According to official 11g docs
Oracle Database currently treats a character value with a length of zero as null. However, this may not continue to be true in future releases, and Oracle recommends that you do not treat empty strings the same as nulls.
Possible reasons
val IS NOT NULL is more readable than val != ''
No need to check both conditions val != '' and val IS NOT NULL
Empty string is the same as NULL simply because its the "lesser evil" when compared to the situation when the two (empty string and null) are not the same.
In languages where NULL and empty String are not the same, one has to always check both conditions.
Example from book
set serveroutput on;
DECLARE
empty_varchar2 VARCHAR2(10) := '';
empty_char CHAR(10) := '';
BEGIN
IF empty_varchar2 IS NULL THEN
DBMS_OUTPUT.PUT_LINE('empty_varchar2 is NULL');
END IF;
IF '' IS NULL THEN
DBMS_OUTPUT.PUT_LINE(''''' is NULL');
END IF;
IF empty_char IS NULL THEN
DBMS_OUTPUT.PUT_LINE('empty_char is NULL');
ELSIF empty_char IS NOT NULL THEN
DBMS_OUTPUT.PUT_LINE('empty_char is NOT NULL');
END IF;
END;
Because not treating it as NULL isn't particularly helpful, either.
If you make a mistake in this area on Oracle, you usually notice right away. In SQL server, however, it will appear to work, and the problem only appears when someone enters an empty string instead of NULL (perhaps from a .net client library, where null is different from "", but you usually treat them the same).
I'm not saying Oracle is right, but it seems to me that both ways are approximately equally bad.
Indeed, I have had nothing but difficulties in dealing with Oracle, including invalid datetime values (cannot be printed, converted or anything, just looked at with the DUMP() function) which are allowed to be inserted into the database, apparently through some buggy version of the client as a binary column! So much for protecting database integrity!

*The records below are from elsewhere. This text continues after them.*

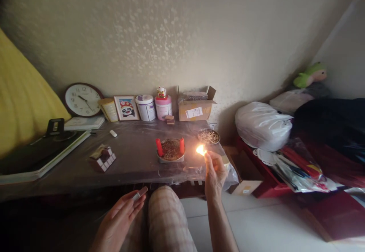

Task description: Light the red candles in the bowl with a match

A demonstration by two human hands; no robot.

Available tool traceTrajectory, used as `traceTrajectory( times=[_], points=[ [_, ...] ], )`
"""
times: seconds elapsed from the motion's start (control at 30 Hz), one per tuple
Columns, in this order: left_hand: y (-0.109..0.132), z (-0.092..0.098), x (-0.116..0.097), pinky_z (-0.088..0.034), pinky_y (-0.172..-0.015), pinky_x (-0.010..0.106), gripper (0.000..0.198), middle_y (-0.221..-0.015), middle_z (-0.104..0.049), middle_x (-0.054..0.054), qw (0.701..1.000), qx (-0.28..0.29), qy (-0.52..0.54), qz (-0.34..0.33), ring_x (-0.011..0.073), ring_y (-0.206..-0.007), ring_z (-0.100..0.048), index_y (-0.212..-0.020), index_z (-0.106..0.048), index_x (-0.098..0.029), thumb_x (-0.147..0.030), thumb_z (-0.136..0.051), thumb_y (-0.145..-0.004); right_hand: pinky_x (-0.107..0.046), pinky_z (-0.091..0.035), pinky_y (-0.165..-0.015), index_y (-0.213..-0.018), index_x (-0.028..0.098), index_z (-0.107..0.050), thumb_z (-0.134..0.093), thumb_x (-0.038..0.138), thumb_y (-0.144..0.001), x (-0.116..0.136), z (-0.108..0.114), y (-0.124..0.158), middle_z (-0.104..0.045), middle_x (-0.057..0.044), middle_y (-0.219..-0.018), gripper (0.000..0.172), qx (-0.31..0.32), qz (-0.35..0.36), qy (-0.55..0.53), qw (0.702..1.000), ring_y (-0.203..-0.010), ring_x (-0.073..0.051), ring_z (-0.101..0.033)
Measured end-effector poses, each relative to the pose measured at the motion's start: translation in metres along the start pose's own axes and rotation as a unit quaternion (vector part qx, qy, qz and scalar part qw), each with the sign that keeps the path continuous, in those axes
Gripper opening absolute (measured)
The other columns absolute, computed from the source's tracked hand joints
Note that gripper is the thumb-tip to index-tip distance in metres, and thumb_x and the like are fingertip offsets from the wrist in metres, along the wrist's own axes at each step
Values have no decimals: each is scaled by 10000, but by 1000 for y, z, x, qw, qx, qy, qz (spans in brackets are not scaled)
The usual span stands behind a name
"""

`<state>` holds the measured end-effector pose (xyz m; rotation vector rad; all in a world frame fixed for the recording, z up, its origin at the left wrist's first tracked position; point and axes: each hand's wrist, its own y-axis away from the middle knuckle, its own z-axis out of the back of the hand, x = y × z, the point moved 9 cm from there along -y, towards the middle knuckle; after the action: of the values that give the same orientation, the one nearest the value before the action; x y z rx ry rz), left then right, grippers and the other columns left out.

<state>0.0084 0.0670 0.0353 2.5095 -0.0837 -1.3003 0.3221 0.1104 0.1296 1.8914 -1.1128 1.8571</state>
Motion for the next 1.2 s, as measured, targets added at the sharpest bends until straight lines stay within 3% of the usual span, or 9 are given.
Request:
traceTrajectory(
  times=[0.2, 0.43, 0.73, 0.83, 1.2],
  points=[
    [0, 8, 0, -533, -796, 266, 445, -891, -786, 78, 999, -28, 10, 17, 191, -832, -696, -805, -750, -176, -421, -893, -462, -274, -436, -672, -785, 167, -689, -681, 402, -746, 8, -9, -1, -657, -18, -741, 238, 5, 27, -5, 1000, -715, -163, -555],
    [-4, 19, 5, -525, -806, 282, 480, -852, -776, 76, 998, -56, -6, 24, 202, -845, -692, -808, -758, -171, -444, -895, -438, -269, -418, -678, -761, 173, -693, -715, 430, -720, -1, -13, -3, -636, 5, -709, 261, -5, -9, -21, 1000, -689, -145, -530],
    [-7, 19, 9, -514, -858, 308, 434, -899, -775, 85, 999, -28, -7, 24, 216, -895, -690, -836, -758, -176, -436, -873, -508, -243, -399, -645, -767, 176, -698, -762, 385, -689, -19, -35, -9, -590, 29, -646, 233, 36, -55, -107, 992, -628, -108, -489],
    [-7, 23, 11, -519, -845, 300, 460, -880, -779, 85, 999, -39, -5, 28, 217, -882, -694, -821, -757, -176, -438, -888, -467, -240, -403, -648, -772, 180, -690, -764, 356, -690, -23, -43, -10, -615, 23, -682, 208, 59, -62, -123, 989, -634, -104, -500],
    [-7, 20, 7, -522, -828, 293, 476, -870, -782, 90, 998, -49, -7, 29, 219, -874, -691, -797, -765, -175, -452, -893, -431, -259, -419, -630, -739, 170, -673, -748, 340, -667, -17, -58, -16, -622, 9, -686, 200, 91, -42, -87, 991, -624, -118, -500]
  ],
)
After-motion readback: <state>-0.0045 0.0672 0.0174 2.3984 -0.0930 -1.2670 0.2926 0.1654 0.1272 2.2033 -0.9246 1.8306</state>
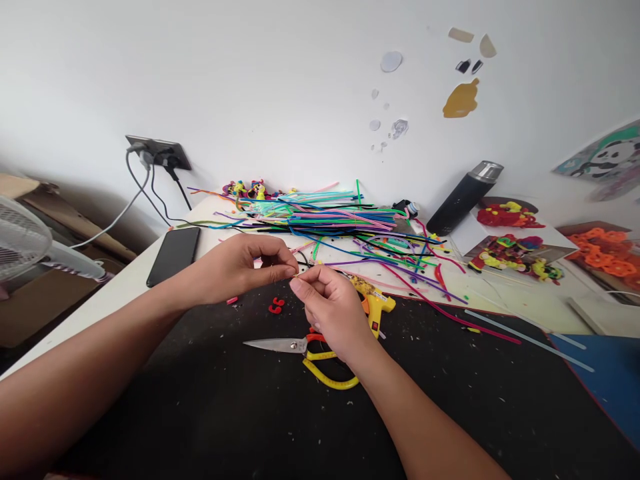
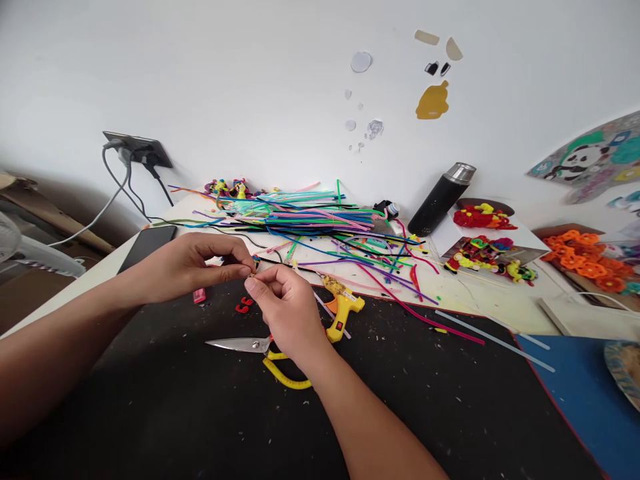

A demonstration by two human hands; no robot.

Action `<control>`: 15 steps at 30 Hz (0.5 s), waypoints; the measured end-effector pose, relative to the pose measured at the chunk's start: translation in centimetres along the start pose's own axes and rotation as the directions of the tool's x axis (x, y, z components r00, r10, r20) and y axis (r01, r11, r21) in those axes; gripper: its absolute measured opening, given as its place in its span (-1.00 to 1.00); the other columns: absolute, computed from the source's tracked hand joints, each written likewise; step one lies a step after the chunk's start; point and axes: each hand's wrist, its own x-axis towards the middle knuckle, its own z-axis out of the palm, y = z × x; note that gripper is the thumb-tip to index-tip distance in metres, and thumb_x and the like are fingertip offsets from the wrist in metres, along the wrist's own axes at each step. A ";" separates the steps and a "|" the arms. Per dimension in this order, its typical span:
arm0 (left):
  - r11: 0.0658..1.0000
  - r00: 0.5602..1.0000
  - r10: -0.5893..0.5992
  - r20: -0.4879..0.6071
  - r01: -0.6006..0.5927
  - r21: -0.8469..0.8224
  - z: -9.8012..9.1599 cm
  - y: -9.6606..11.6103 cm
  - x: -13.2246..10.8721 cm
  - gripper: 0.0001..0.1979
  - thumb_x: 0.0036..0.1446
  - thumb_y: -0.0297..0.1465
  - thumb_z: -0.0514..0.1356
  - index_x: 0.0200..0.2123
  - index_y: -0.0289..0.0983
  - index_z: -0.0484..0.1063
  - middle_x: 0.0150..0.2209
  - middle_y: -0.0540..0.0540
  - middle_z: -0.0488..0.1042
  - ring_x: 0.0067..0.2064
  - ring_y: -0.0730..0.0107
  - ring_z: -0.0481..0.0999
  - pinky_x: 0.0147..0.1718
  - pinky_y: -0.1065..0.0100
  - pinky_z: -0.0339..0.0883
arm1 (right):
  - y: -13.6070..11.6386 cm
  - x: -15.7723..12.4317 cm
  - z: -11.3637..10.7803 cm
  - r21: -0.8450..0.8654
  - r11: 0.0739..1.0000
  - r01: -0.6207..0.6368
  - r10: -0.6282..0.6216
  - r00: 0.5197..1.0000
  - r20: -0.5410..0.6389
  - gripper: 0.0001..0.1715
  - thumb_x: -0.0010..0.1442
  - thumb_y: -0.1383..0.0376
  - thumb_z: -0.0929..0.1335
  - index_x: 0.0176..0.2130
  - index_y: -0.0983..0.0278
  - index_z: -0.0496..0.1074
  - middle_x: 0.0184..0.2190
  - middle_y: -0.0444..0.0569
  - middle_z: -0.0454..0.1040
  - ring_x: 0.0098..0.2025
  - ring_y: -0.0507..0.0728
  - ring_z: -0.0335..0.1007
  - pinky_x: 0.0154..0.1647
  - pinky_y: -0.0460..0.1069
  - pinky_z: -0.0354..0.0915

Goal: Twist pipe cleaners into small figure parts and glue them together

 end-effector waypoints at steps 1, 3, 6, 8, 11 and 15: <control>1.000 1.000 -0.006 0.009 0.005 0.020 -0.2 0.0 0.0 -0.69 0.29 -0.09 0.32 -0.26 -0.20 0.67 -0.30 -0.04 0.67 -0.29 0.33 0.57 -0.27 0.39 0.46 | 0.0 0.0 0.0 -0.002 1.000 -0.001 0.001 1.000 0.000 -0.59 0.16 0.00 0.56 -0.35 0.19 0.42 -0.66 -0.36 0.16 -0.68 -0.07 -0.08 -0.68 -0.11 -0.11; 0.999 0.999 -0.021 0.040 0.019 0.048 -0.5 0.0 -0.1 -0.71 0.28 -0.10 0.31 -0.25 -0.19 0.67 -0.30 -0.04 0.67 -0.31 0.34 0.56 -0.36 0.43 0.43 | -0.1 -0.1 0.0 -0.003 1.000 -0.003 0.003 1.000 -0.003 -0.59 0.16 0.00 0.56 -0.35 0.19 0.42 -0.66 -0.36 0.16 -0.68 -0.07 -0.08 -0.68 -0.11 -0.11; 0.997 0.995 -0.046 0.089 0.040 0.063 -0.9 0.1 -0.2 -0.74 0.25 -0.12 0.32 -0.26 -0.18 0.67 -0.31 -0.04 0.66 -0.35 0.36 0.56 -0.42 0.47 0.42 | -0.2 -0.1 0.1 -0.012 1.000 -0.009 0.008 1.000 -0.007 -0.60 0.16 0.00 0.56 -0.34 0.19 0.42 -0.66 -0.36 0.17 -0.68 -0.08 -0.07 -0.68 -0.11 -0.12; 0.996 0.991 -0.067 0.114 0.060 0.061 -1.0 0.1 -0.3 -0.75 0.23 -0.13 0.33 -0.27 -0.18 0.66 -0.31 -0.04 0.67 -0.37 0.37 0.55 -0.44 0.48 0.41 | -0.2 -0.1 0.0 -0.012 1.000 -0.010 0.010 1.000 -0.007 -0.60 0.17 0.00 0.56 -0.35 0.19 0.42 -0.66 -0.36 0.17 -0.68 -0.08 -0.06 -0.68 -0.11 -0.12; 0.994 0.987 -0.105 0.121 0.101 0.038 -0.8 0.1 -0.2 -0.75 0.21 -0.13 0.34 -0.28 -0.19 0.65 -0.32 -0.03 0.66 -0.39 0.38 0.53 -0.47 0.48 0.39 | -0.1 0.1 0.0 0.005 1.000 -0.005 0.005 1.000 -0.007 -0.60 0.18 0.01 0.56 -0.34 0.19 0.42 -0.66 -0.37 0.18 -0.69 -0.08 -0.06 -0.69 -0.11 -0.13; 0.989 0.984 -0.141 0.105 0.145 -0.024 -0.3 -0.1 -0.1 -0.72 0.19 -0.10 0.36 -0.30 -0.21 0.64 -0.39 -0.02 0.60 -0.42 0.39 0.48 -0.55 0.49 0.32 | 0.1 0.2 -0.1 0.049 0.999 -0.012 0.012 1.000 -0.008 -0.57 0.16 -0.02 0.57 -0.34 0.19 0.41 -0.66 -0.38 0.17 -0.70 -0.09 -0.09 -0.69 -0.11 -0.14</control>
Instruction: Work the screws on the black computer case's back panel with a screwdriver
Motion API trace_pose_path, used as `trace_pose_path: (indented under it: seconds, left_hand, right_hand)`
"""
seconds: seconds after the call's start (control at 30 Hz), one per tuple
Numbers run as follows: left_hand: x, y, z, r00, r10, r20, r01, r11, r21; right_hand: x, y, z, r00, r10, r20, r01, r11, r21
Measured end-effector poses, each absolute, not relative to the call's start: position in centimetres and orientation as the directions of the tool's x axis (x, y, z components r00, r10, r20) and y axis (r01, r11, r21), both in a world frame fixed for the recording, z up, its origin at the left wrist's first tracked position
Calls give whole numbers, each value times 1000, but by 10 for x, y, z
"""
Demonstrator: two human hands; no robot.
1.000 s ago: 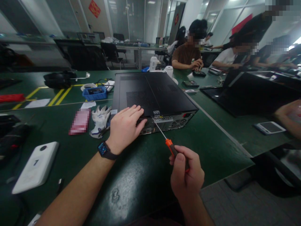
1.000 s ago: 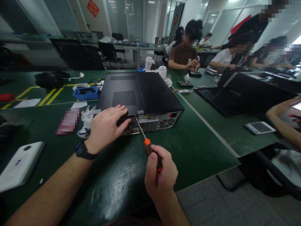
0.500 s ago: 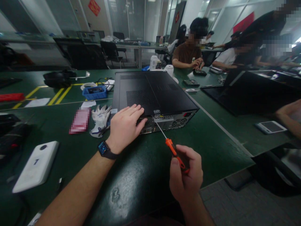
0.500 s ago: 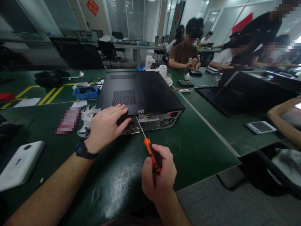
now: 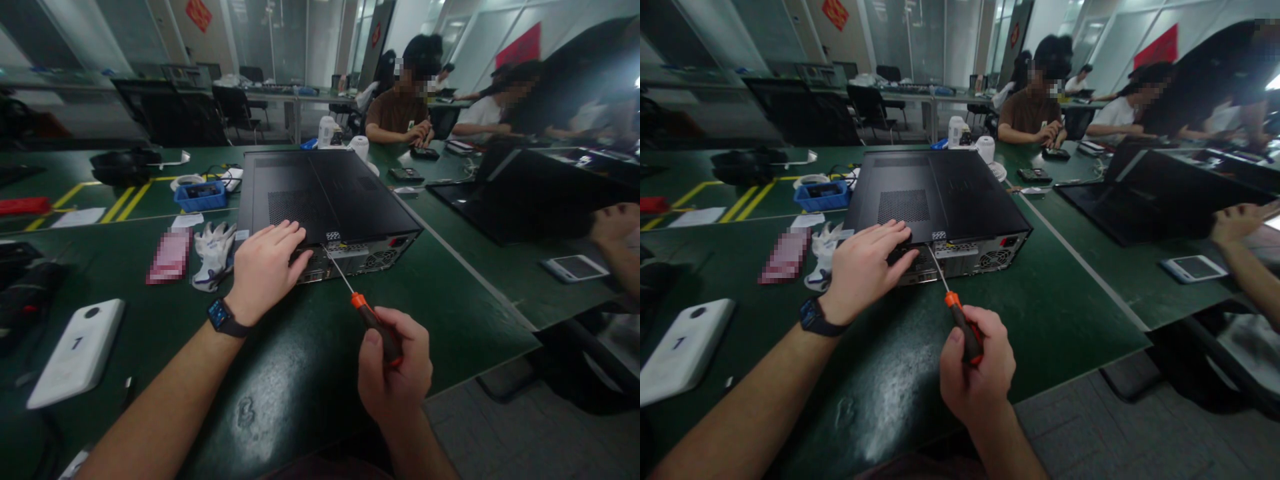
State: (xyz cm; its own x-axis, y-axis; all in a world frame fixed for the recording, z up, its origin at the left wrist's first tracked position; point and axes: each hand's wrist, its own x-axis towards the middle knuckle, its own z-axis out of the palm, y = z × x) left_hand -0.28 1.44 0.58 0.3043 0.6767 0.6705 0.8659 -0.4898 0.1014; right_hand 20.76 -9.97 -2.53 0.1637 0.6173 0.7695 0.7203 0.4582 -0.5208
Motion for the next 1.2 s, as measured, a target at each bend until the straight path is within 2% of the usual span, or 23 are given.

Oracle handling of NULLs links:
http://digitalbush.com/2007/10/27/oracle-9i-null-behavior/
http://jeffkemponoracle.com/2006/02/empty-string-andor-null.html
First of all, null and null string were not always treated as the same by Oracle. A null string is, by definition, a string containing no characters. This is not at all the same as a null. NULL is, by definition, the absence of data.
Five or six years or so ago, null string was treated differently from null by Oracle. While, like null, null string was equal to everything and different from everything (which I think is fine for null, but totally WRONG for null string), at least length(null string) would return 0, as it should since null string is a string of zero length.
Currently in Oracle, length(null) returns null which I guess is O.K., but length(null string) also returns null which is totally WRONG.
I do not understand why they decided to start treating these 2 distinct "values" the same. They mean different things and the programmer should have the capability of acting on each in different ways. The fact that they have changed their methodology tells me that they really don't have a clue as to how these values should be treated.